Exact copy, no pictures: repeat the data that follows.

[Source data]
________________

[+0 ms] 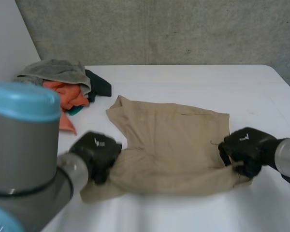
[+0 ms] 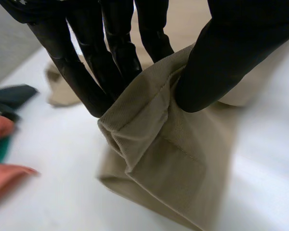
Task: Fold the laundry.
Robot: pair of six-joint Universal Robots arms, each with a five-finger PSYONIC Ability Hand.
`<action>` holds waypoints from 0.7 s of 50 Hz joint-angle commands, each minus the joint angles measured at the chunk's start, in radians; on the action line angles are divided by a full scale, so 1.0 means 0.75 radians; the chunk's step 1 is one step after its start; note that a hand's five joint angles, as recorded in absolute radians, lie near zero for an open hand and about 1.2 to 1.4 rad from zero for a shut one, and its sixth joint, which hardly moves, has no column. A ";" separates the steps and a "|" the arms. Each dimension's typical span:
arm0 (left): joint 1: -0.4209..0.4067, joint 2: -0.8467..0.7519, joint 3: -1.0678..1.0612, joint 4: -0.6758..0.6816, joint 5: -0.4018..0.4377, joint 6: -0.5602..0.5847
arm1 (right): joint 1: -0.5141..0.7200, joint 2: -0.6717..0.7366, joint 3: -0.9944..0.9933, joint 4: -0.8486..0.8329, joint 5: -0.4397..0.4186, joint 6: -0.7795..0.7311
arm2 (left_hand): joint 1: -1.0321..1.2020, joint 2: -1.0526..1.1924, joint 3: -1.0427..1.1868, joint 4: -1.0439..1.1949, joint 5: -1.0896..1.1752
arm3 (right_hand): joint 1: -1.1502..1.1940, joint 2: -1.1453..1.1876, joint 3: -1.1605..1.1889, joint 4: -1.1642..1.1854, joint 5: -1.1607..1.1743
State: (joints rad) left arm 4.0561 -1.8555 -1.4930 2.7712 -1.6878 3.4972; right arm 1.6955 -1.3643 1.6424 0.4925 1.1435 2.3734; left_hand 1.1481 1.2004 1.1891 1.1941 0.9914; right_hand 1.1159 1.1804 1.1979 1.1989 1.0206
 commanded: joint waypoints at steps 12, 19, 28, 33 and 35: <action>0.032 -0.297 0.493 0.072 0.068 0.231 | 0.065 0.009 0.109 -0.268 0.071 0.096 | -1.298 -1.368 -1.353 -1.359 -1.322 | 0.374 0.288 0.264 0.263 0.268; 0.081 -0.603 0.900 0.101 0.243 0.385 | 0.073 -0.034 0.158 -0.335 0.069 0.096 | -1.298 -1.368 -1.353 -1.359 -1.322 | 0.374 0.288 0.264 0.263 0.268; 0.108 -0.988 1.348 -0.017 0.585 0.548 | 0.075 -0.044 0.199 -0.389 0.067 0.098 | -1.113 -1.183 -1.168 -1.175 -1.137 | 0.374 0.288 0.264 0.263 0.268; 0.112 -1.134 1.495 -0.042 0.679 0.673 | 0.075 -0.040 0.211 -0.405 0.067 0.096 | -1.004 -1.073 -1.058 -1.065 -1.027 | 0.374 0.288 0.264 0.263 0.268; 0.116 -1.191 1.557 -0.048 0.678 0.747 | 0.073 -0.038 0.213 -0.409 0.067 0.096 | -1.000 -1.069 -1.054 -1.061 -1.023 | 0.374 0.288 0.264 0.263 0.268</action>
State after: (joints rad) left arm 4.1389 -2.6381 -0.4385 2.7540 -1.2264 3.9458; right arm 1.7522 -1.3970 1.7969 0.1940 1.1933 2.4459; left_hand 0.3307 0.3206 0.3187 0.3261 0.1504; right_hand 1.1159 1.1804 1.1979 1.1989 1.0238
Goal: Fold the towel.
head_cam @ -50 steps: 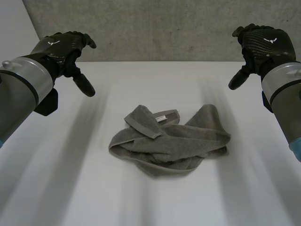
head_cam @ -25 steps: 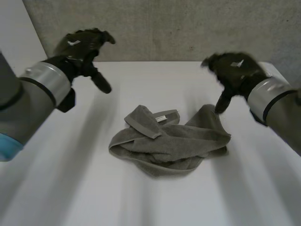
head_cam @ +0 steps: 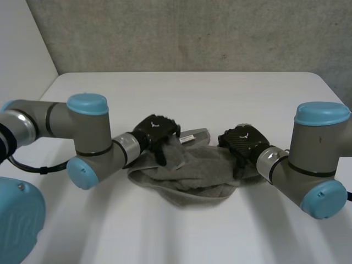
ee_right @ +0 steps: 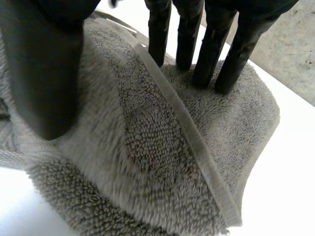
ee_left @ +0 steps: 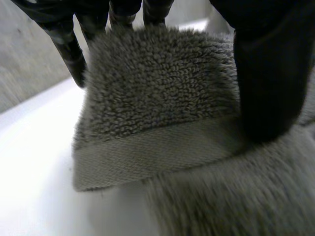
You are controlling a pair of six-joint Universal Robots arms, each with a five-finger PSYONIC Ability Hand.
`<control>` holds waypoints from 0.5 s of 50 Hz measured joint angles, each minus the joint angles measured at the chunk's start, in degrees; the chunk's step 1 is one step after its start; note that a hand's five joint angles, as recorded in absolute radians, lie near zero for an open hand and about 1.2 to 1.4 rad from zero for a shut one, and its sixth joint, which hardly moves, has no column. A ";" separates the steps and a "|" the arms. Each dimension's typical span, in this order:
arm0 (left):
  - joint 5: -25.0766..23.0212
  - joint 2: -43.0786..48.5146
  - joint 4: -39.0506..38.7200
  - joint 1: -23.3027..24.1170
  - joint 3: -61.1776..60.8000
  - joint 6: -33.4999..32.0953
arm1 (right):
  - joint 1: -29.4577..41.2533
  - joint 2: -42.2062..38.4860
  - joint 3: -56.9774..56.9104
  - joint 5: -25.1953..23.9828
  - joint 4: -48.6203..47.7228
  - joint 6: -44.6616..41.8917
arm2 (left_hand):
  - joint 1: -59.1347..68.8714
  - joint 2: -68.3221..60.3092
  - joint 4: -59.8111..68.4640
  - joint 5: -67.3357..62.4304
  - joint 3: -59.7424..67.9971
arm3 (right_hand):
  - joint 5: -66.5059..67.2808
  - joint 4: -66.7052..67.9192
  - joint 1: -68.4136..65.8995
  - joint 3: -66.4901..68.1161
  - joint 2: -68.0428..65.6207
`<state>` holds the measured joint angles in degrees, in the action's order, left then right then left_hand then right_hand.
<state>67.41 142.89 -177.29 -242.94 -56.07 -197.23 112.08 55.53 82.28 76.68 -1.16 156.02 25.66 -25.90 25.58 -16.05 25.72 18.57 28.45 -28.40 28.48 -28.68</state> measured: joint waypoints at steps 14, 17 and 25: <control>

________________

• **TASK RESPONSE**:
[+0 ms] 
[+0 ms] 
Task: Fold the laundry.
Robot: pair of six-joint Universal Robots arms, each with a five-finger PSYONIC Ability Hand.
`<action>` holds waypoints from 0.7 s of 50 Hz joint-angle commands, each minus the joint angles measured at the chunk's start, in radians; on the action line angles are divided by a full scale, so 1.0 means 0.75 radians; the chunk's step 1 is one step after its start; note that a hand's five joint angles, as recorded in absolute radians, lie near zero for an open hand and about 1.2 to 1.4 rad from zero for a shut one, and its sixth joint, which hardly moves, has no column. A ";" separates the steps and a "|" the arms. Each dimension's typical span:
arm0 (left): joint 1: -0.4209..0.4067, joint 2: -0.8467..0.7519, joint 3: -1.0678..1.0612, joint 4: -0.6758..0.6816, joint 5: -0.4018..0.4377, joint 6: -0.5602..0.5847
arm1 (right): joint 1: -0.5141..0.7200, joint 2: -0.6717..0.7366, joint 3: -0.9944..0.9933, joint 4: -0.8486..0.8329, joint 5: -0.4397..0.4186, joint 6: -0.7795..0.7311
arm2 (left_hand): joint 1: -1.0321..1.2020, joint 2: -1.0526..1.1924, joint 3: -1.0427..1.1868, joint 4: -1.0439..1.1949, joint 5: -1.0896..1.1752
arm3 (right_hand): joint 1: -1.1502..1.1940, joint 2: -1.1453..1.1876, joint 3: -1.1605..1.1889, joint 4: -1.1642..1.1854, joint 5: -1.1607..1.1743
State: (joints rad) left arm 4.0561 -1.8555 -1.4930 2.7712 -1.6878 3.4972; right arm 1.6955 -1.3643 1.6424 0.4925 1.1435 2.3734; left_hand 1.1481 1.2004 1.1891 1.1941 0.9914; right_hand 1.1159 1.1804 1.1979 1.1989 1.0206
 commanded: joint waypoints at steps 12, 19, 28, 33 and 35: <action>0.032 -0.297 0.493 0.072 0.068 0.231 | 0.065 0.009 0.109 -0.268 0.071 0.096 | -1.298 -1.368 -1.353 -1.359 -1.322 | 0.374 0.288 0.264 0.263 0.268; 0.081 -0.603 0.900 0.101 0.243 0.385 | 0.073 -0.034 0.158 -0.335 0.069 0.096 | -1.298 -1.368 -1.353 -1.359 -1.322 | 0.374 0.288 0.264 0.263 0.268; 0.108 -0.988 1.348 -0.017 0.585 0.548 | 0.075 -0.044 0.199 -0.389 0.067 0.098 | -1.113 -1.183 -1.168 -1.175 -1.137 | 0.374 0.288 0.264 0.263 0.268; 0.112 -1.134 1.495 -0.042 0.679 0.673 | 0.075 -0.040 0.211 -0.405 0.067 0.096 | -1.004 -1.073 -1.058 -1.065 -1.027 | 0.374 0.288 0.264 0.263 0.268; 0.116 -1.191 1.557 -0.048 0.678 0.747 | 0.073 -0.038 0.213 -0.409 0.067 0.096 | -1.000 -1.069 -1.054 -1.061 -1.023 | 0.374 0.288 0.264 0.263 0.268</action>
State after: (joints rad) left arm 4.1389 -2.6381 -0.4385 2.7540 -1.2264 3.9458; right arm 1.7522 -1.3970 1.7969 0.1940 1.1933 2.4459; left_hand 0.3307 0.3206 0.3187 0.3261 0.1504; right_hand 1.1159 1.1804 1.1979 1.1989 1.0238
Goal: Fold the towel.
head_cam @ -50 steps: 
head_cam @ -25 steps: 
head_cam @ +0 steps: 
ee_right @ +0 steps: 
ee_left @ +0 steps: 
You are controlling a pair of six-joint Universal Robots arms, each with a five-finger PSYONIC Ability Hand.
`<control>` holds waypoints from 0.5 s of 50 Hz measured joint angles, each minus the joint angles measured at the chunk's start, in degrees; the chunk's step 1 is one step after its start; note that a hand's five joint angles, as recorded in absolute radians, lie near zero for an open hand and about 1.2 to 1.4 rad from zero for a shut one, and its sixth joint, which hardly moves, has no column. A ";" separates the steps and a "|" the arms. Each dimension's typical span, in this order:
arm0 (left):
  - joint 5: -25.0766..23.0212
  - joint 2: -43.0786..48.5146
  - joint 4: -39.0506..38.7200
  - joint 1: -23.3027..24.1170
  - joint 3: -61.1776..60.8000
  - joint 6: -33.4999..32.0953
arm1 (right):
  - joint 1: -29.4577..41.2533
  - joint 2: -42.2062..38.4860
  - joint 3: -56.9774..56.9104
  - joint 5: -25.1953..23.9828
  - joint 4: -48.6203..47.7228
  - joint 6: -44.6616..41.8917
arm2 (left_hand):
  - joint 1: -59.1347..68.8714
  - joint 2: -68.3221..60.3092
  - joint 4: -59.8111..68.4640
  - joint 5: -67.3357..62.4304
  - joint 3: -59.7424..67.9971
arm3 (right_hand):
  - joint 5: -66.5059..67.2808
  - joint 4: -66.7052..67.9192
  - joint 1: -68.4136..65.8995
  - joint 3: -66.4901..68.1161
  - joint 2: -68.0428..65.6207
`<state>` holds the measured joint angles in degrees, in the action's order, left then right then left_hand then right_hand.
<state>67.41 142.89 -177.29 -242.94 -56.07 -197.23 112.08 55.53 82.28 76.68 -1.16 156.02 25.66 -25.90 25.58 -16.05 25.72 18.57 28.45 -28.40 28.48 -28.68</state> measured: joint waypoints at steps 14, 17 and 25: <control>

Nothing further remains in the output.